WORK REQUIRED:
Every line below between the line holding "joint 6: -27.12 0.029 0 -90" and the line holding "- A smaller", inclusive, should be repeated exactly, and all other lines omitted.
━━━
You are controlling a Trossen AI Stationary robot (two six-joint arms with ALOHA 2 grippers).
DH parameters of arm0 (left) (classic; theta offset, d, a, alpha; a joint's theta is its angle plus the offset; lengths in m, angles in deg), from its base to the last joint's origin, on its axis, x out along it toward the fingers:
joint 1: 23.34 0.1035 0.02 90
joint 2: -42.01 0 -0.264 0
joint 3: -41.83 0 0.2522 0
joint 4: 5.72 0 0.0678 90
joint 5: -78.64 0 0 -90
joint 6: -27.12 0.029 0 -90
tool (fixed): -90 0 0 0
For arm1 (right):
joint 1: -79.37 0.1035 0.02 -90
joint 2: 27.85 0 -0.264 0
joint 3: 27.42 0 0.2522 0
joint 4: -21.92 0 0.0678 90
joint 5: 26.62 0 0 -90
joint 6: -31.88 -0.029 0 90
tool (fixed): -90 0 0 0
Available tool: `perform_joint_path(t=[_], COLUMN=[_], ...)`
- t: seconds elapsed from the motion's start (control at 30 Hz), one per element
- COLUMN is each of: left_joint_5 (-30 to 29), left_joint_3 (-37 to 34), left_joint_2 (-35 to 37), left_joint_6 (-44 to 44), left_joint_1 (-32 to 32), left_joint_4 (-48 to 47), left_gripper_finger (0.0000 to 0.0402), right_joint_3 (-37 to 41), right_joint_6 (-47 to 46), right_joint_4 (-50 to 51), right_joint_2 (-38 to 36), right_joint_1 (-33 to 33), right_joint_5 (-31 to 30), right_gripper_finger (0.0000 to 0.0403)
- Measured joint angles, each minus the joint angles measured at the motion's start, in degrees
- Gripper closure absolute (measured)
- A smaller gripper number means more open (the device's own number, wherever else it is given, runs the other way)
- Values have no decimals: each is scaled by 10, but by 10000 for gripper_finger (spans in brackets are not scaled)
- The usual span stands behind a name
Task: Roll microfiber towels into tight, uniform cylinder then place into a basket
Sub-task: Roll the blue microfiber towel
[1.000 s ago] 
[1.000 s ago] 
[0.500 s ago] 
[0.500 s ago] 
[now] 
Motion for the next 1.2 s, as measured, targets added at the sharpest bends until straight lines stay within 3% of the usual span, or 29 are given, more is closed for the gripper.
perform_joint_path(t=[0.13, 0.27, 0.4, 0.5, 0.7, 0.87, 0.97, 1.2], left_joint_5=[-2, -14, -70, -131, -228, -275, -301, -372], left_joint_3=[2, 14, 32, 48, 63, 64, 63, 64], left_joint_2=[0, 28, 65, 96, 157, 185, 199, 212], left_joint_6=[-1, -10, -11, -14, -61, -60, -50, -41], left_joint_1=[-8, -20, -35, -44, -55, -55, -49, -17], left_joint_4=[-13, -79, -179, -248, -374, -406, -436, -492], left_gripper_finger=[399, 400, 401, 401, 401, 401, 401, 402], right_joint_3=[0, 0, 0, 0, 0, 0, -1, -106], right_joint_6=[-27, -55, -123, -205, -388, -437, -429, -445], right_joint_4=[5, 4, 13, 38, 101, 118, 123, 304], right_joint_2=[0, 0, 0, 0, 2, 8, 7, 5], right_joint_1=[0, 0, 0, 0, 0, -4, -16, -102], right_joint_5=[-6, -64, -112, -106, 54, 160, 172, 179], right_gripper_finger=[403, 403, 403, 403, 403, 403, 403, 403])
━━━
WRITTEN ANSWER:
joint 6: -27.12 0.029 0 -90
tool (fixed): -90 0 0 0
For arm1 (right):
joint 1: -79.37 0.1035 0.02 -90
joint 2: 27.85 0 -0.264 0
joint 3: 27.42 0 0.2522 0
joint 4: -21.92 0 0.0678 90
joint 5: 26.62 0 0 -90
joint 6: -31.88 -0.029 0 90
tool (fixed): -90 0 0 0
Available tool: `perform_joint_path(t=[_], COLUMN=[_], ...)`
- t: seconds elapsed from the motion's start (control at 30 Hz), one per element
- COLUMN is each of: left_joint_5 (-30 to 29), left_joint_3 (-37 to 34), left_joint_2 (-35 to 37), left_joint_6 (-44 to 44), left_joint_1 (-32 to 32), left_joint_4 (-48 to 47), left_gripper_finger (0.0000 to 0.0402), right_joint_3 (-37 to 41), right_joint_6 (-47 to 46), right_joint_4 (-50 to 51), right_joint_2 (-38 to 36), right_joint_1 (-33 to 33), right_joint_5 (-31 to 30), right_gripper_finger (0.0000 to 0.0403)
- Measured joint angles, each minus the joint angles measured at the motion's start, in degrees
- Gripper closure absolute (measured)
- A smaller gripper number means more open (the device's own number, wherever else it is given, runs the other way)

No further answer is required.